Yisrael Katz, Israel's minister of transportation, said the Israeli response to the upsurge in attacks could soon echo Operation Defensive Shield, the intense 2002 military campaign at the height of the second intifada. Then, Israeli forces reinvaded the Palestinian cities of the West Bank and imposed strict limitations on Palestinian movement in an effort to curb Palestinian suicide bombings in Israeli cities.

In the West Bank on Sunday, Israeli troops shot and wounded at least 6 Palestinians in an arrest raid in the Jenin refugee camp, a Palestinian hospital director said. In 2002, the refugee camp was the scene of some of the fiercest fighting of the second Palestinian intifada.

Monther Irshaid, director of the Khalil Suleiman Hospital in Jenin, said the Palestinians were shot in the legs with live bullets and two suffered serious leg injuries.

Late Sunday, Gaza militants fired two rockets at Israel causing no damage or injuries, the military said.

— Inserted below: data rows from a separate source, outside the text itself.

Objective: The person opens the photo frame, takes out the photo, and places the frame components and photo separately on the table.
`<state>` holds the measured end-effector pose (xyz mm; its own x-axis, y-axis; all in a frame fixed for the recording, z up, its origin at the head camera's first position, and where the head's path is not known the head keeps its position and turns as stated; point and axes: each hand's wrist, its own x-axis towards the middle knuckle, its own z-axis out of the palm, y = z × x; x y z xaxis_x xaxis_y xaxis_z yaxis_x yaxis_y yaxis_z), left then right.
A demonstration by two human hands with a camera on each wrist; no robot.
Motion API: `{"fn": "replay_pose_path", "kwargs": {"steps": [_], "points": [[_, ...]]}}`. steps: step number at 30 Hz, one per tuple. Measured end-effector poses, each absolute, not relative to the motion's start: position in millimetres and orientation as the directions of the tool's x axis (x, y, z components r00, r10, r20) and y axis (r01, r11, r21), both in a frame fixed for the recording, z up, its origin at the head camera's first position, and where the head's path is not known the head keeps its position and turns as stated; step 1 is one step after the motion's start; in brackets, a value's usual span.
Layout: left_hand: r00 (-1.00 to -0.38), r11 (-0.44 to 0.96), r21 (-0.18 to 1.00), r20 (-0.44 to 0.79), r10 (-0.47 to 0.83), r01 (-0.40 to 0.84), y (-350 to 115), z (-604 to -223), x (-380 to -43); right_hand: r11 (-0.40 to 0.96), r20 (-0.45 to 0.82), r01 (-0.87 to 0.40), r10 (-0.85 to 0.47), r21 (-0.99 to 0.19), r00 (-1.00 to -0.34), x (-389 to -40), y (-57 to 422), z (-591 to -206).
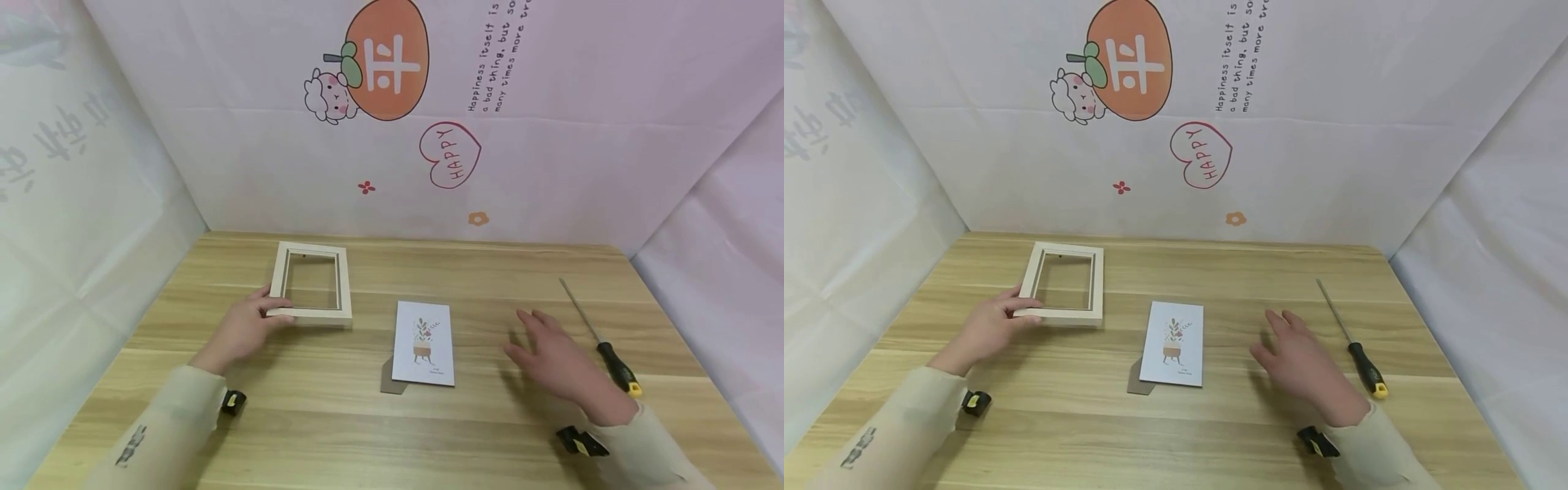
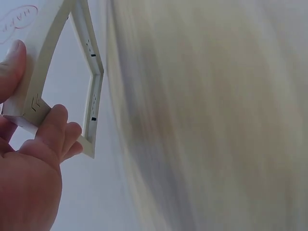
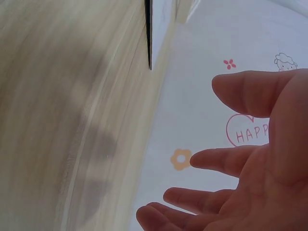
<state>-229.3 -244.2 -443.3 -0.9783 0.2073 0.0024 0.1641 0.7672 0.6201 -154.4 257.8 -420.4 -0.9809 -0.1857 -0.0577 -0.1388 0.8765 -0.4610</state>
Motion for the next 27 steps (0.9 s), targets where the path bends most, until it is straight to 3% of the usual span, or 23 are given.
{"fn": "replay_pose_path", "kwargs": {"steps": [9,19,27], "points": [[-0.976,0.781,0.603,-0.018,0.217,0.162,-258.4,-443.2,-242.3,0.875,-0.075,-0.126,-0.181,-0.467,-0.981,-152.4,263.2,-423.2],[-0.973,0.838,0.51,-0.007,0.231,0.195,-266.1,-438.8,-248.4,0.871,-0.1,-0.108,-0.176,-0.479,-0.979,-148.1,265.7,-420.1],[-0.967,0.859,0.486,-0.095,0.237,0.163,-269.0,-443.0,-249.1,0.881,-0.097,-0.116,-0.18,-0.459,-0.979,-145.6,268.3,-421.5]]}}
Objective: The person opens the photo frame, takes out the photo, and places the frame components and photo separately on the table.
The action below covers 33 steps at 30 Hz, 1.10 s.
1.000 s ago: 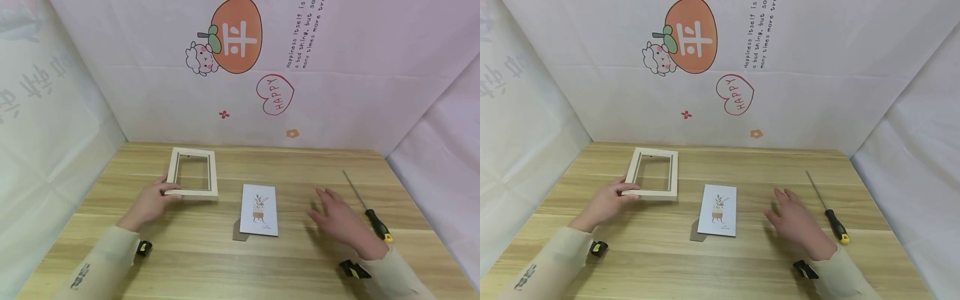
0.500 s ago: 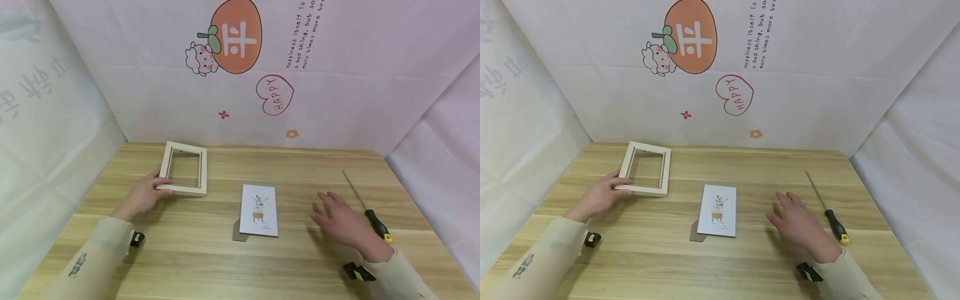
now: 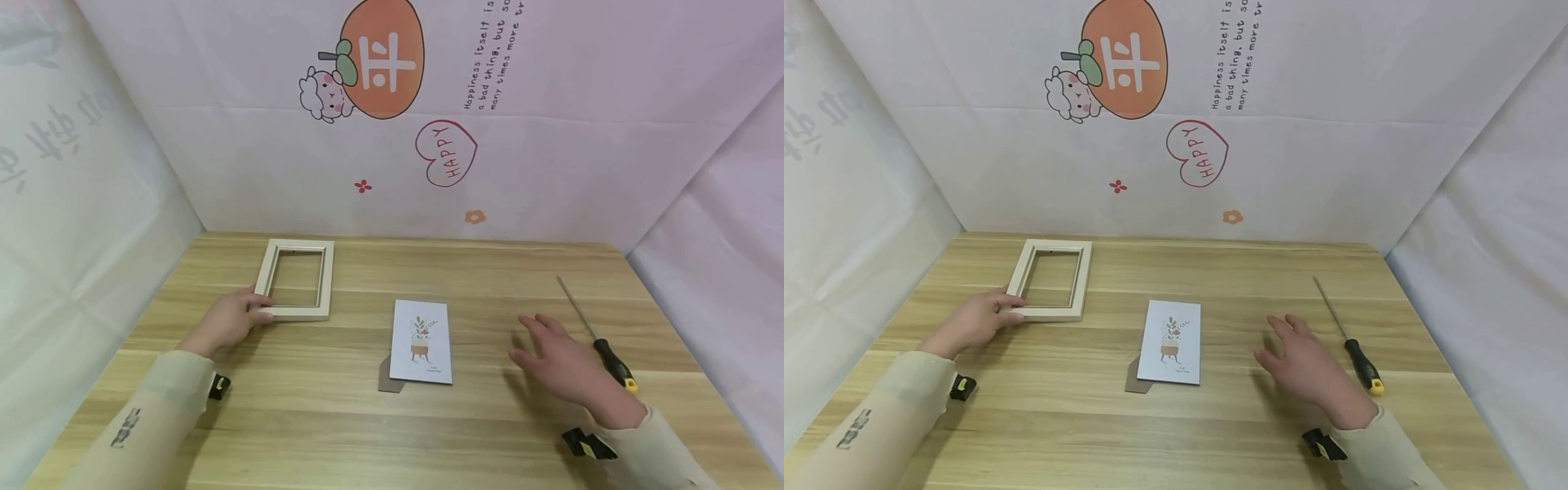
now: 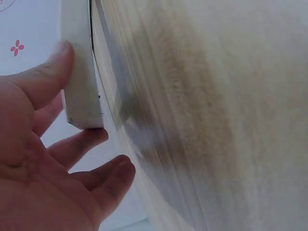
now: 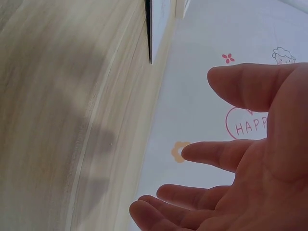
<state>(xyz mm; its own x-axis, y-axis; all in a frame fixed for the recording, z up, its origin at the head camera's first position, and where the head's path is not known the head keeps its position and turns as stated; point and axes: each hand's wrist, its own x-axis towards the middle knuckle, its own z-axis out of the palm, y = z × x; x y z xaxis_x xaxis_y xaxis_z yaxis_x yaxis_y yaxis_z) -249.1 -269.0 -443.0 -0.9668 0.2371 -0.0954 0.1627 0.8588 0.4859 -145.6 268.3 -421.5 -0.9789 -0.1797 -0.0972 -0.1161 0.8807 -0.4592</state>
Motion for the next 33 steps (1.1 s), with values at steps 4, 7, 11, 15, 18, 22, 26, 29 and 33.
{"fn": "replay_pose_path", "kwargs": {"steps": [4,7,11,15,18,22,26,29,33], "points": [[-0.966,0.864,0.48,-0.114,0.23,0.149,-270.1,-444.5,-248.4,0.884,-0.105,-0.119,-0.185,-0.451,-0.977,-145.6,268.5,-421.8],[-0.966,0.871,0.463,-0.104,0.238,0.165,-270.3,-446.1,-249.0,0.882,-0.108,-0.122,-0.19,-0.455,-0.976,-145.7,267.6,-421.9],[-0.963,0.874,0.453,-0.107,0.247,0.174,-268.6,-446.9,-249.6,0.876,-0.103,-0.131,-0.2,-0.464,-0.974,-145.9,266.8,-422.8],[-0.968,0.882,0.449,-0.118,0.22,0.146,-261.8,-441.0,-246.7,0.875,-0.098,-0.131,-0.199,-0.466,-0.975,-145.3,265.3,-424.2],[-0.978,0.888,0.44,-0.09,0.189,0.131,-249.7,-430.2,-240.1,0.873,-0.1,-0.123,-0.192,-0.472,-0.976,-145.2,262.5,-425.5],[-0.98,0.853,0.5,-0.046,0.194,0.145,-225.6,-413.4,-226.3,0.852,-0.085,-0.119,-0.188,-0.51,-0.979,-147.0,256.3,-428.1],[-0.962,0.689,0.717,-0.102,0.254,0.106,-195.5,-408.0,-212.0,0.819,-0.081,-0.112,-0.189,-0.562,-0.979,-148.3,243.1,-430.2],[-0.932,0.451,0.893,-0.174,0.317,-0.013,-169.2,-413.2,-203.5,0.789,-0.113,-0.077,-0.183,-0.61,-0.977,-149.7,229.4,-431.3],[-0.888,0.153,0.976,-0.207,0.411,-0.156,-133.0,-425.1,-197.1,0.734,-0.157,-0.029,-0.183,-0.679,-0.971,-151.1,210.7,-434.2]]}}
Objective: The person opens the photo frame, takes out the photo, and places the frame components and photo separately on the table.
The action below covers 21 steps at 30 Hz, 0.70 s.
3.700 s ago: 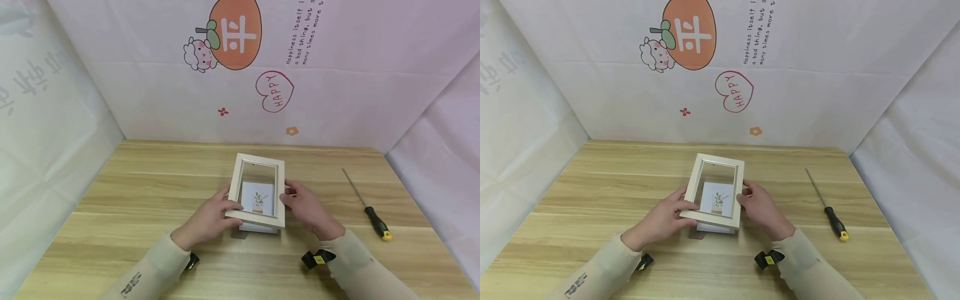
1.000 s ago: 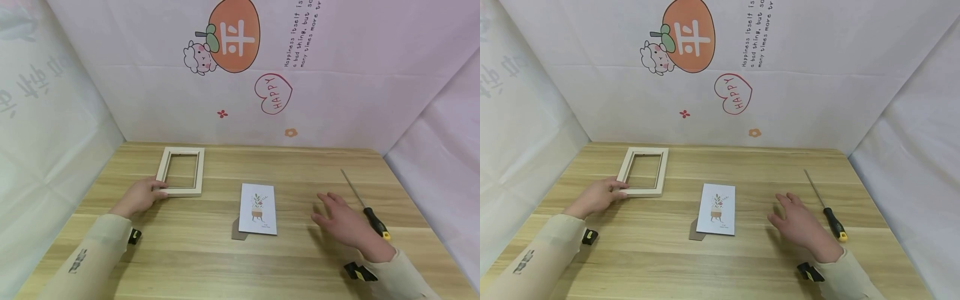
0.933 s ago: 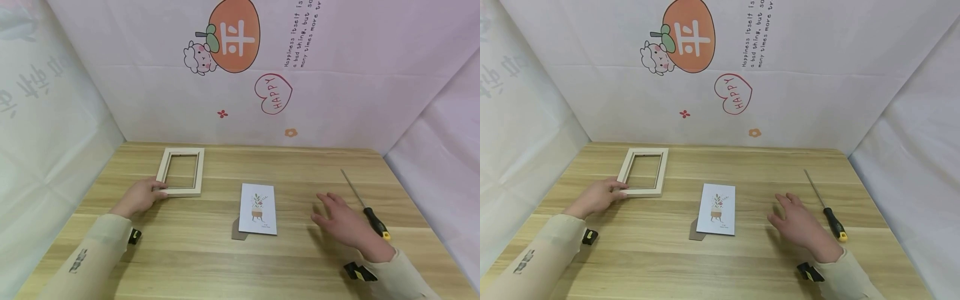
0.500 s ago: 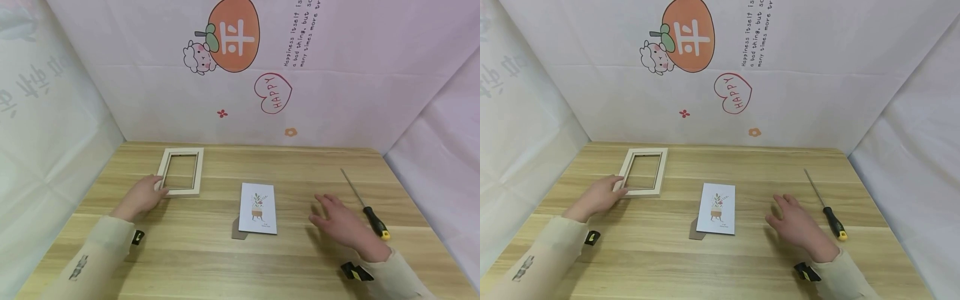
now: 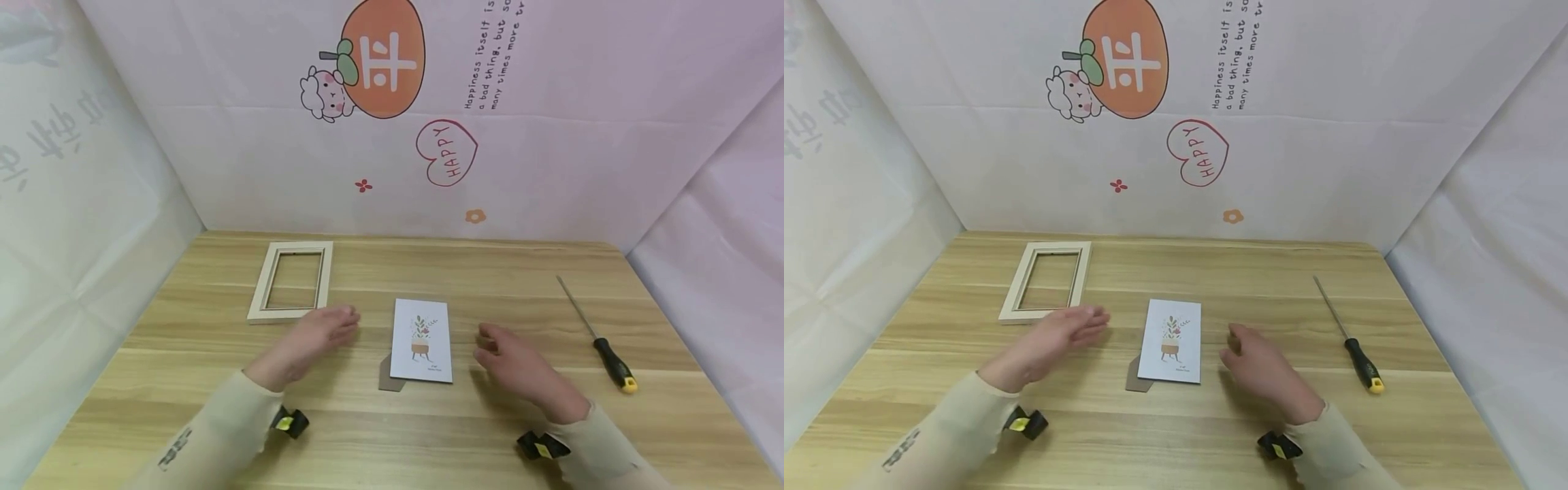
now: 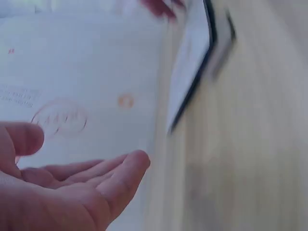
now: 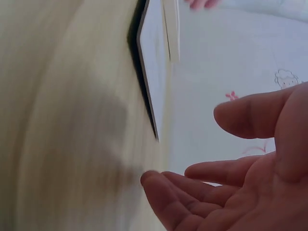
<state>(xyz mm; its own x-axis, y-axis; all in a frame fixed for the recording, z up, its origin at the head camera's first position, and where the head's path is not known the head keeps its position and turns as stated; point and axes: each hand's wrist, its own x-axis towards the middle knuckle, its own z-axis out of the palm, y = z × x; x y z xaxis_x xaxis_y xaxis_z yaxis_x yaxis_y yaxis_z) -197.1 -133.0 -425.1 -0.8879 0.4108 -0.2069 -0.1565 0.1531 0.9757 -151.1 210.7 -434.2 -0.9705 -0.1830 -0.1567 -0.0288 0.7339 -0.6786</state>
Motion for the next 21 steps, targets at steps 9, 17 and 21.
{"fn": "replay_pose_path", "kwargs": {"steps": [9,17,21], "points": [[-0.862,0.12,0.962,-0.272,0.428,-0.244,-88.2,-447.0,-186.5,0.662,-0.179,0.028,-0.162,-0.749,-0.97,-154.2,181.8,-445.7],[-0.859,0.073,0.961,-0.27,0.435,-0.265,-78.5,-453.5,-183.6,0.621,-0.189,0.052,-0.157,-0.782,-0.969,-153.3,174.7,-447.3],[-0.854,0.071,0.965,-0.258,0.452,-0.254,-78.3,-453.2,-180.8,0.613,-0.205,0.069,-0.154,-0.787,-0.967,-149.9,172.3,-444.3]]}}
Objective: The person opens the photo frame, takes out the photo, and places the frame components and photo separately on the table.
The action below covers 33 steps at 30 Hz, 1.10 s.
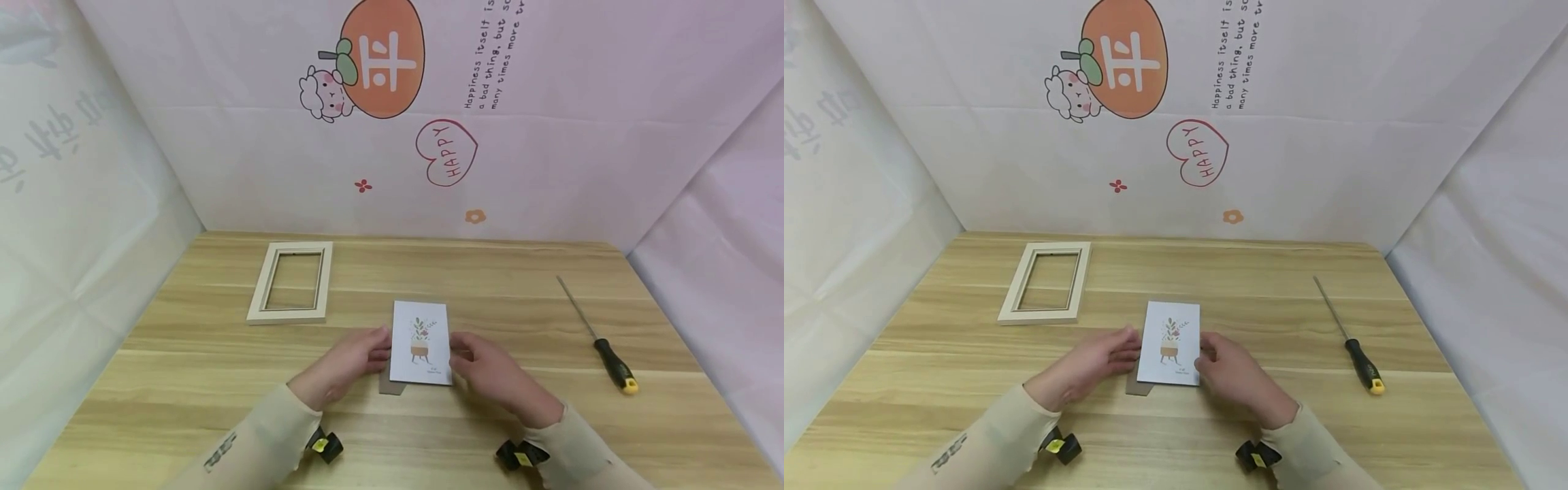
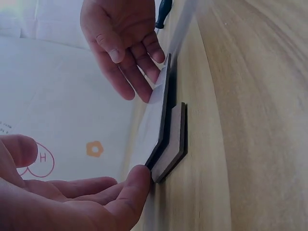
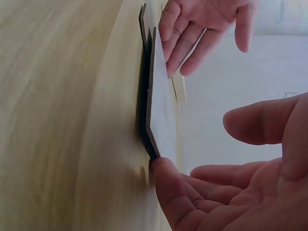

Saeb Erekat, the secretary-general of the Palestine Liberation Organization and a close aide to Abbas, said Israel was planning another Defensive Shield because Netanyahu was facing increasing international isolation while the Palestinians were gaining international support.

"They want more Palestinian blood," Erekat told the official Voice of Palestine radio, adding, "We will protect ourselves."

Naftali Bennett, the education minister and leader of the pro-settler Jewish Home party, primarily blamed Abbas for the violence but demanded steps from Netanyahu, including the rearrest of Palestinian prisoners released in a prisoner exchange, the freeing of the "bound hands" of Israeli soldiers, and the building of a new neighborhood or settlement in the West Bank as a response to every attack.

Information for this article was contributed by staff members of The Associated Press.